February 03, 2026

Build less, merge faster: avoiding diamond merges with a merge queue

Nikita Chepanov
Tech Lead Manager,
Developer Efficiency team

Oleg Dashevskii
Senior Software Engineer,
Developer Efficiency team

As the Plaid monorepo grew to hundreds of commits per day, the Developer Efficiency team found that operating without a merge queue had become increasingly costly. We set out to build a merge queue with a target median latency of five minutes. Read on to learn why the naive “build everything” approach failed, and how the work led us to contributing a bug fix to the rules_go project.

This work builds on our earlier effort to speed up CI by migrating our Go services and container builds to Bazel, which cut CI times in half and significantly reduced build overhead – Goodbye Dockerfile, Hello Bazel.

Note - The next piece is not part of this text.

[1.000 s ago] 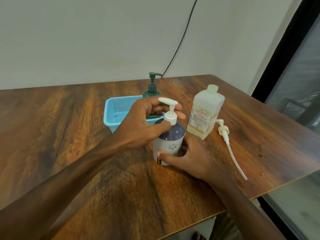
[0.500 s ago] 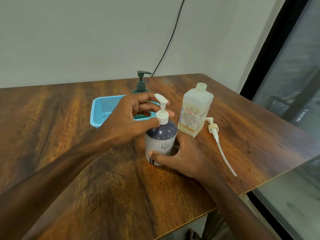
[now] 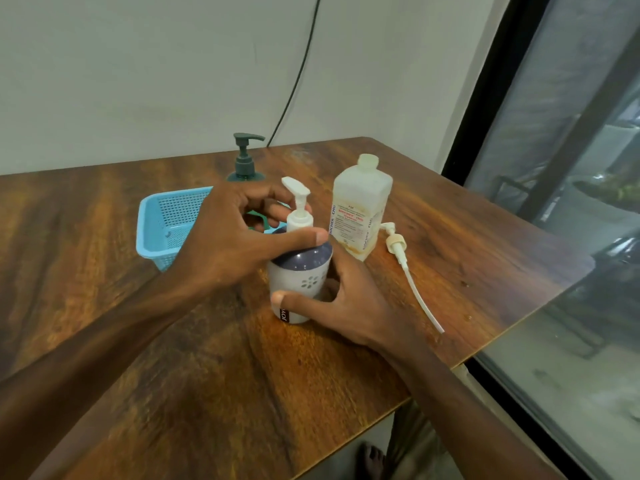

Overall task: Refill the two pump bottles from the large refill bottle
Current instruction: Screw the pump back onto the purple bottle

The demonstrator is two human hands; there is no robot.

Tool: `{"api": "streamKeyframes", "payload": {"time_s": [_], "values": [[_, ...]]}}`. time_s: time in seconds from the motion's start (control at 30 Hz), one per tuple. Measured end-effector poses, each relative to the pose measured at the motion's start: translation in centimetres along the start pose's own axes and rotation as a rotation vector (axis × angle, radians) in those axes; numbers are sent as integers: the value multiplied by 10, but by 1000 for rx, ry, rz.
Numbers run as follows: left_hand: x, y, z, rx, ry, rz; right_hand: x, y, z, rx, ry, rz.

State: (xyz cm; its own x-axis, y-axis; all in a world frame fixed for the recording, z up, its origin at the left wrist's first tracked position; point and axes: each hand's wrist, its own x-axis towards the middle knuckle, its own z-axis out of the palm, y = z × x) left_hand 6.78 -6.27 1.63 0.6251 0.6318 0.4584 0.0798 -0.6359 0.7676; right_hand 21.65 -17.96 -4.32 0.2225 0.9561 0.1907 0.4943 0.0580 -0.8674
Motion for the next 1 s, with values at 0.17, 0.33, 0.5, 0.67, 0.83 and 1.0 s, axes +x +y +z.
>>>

Why we needed a merge queue

Operating without a merge queue

It might have seemed too late for us to invest in a merge queue. For context, the Plaid monorepo is home to hundreds of projects written in Go, TypeScript, Ruby, Bash, Terraform, and more. Go alone accounts for at least 75% of the codebase. Most engineering teams reach for one much earlier, often once they have a few dozen active contributors. We were able to postpone it thanks to two pragmatic guardrails that kept our main branch stable:

Auto-merge in CI – the monorepo CI brings the PR branch up to date with the latest default branch at the start of every run, before running any validations. This keeps tests aligned with the current state of the codebase. The trade-off is that CI may fail even if everything passes locally, because new changes on the default branch might conflict with the work-in-progress code in the PR.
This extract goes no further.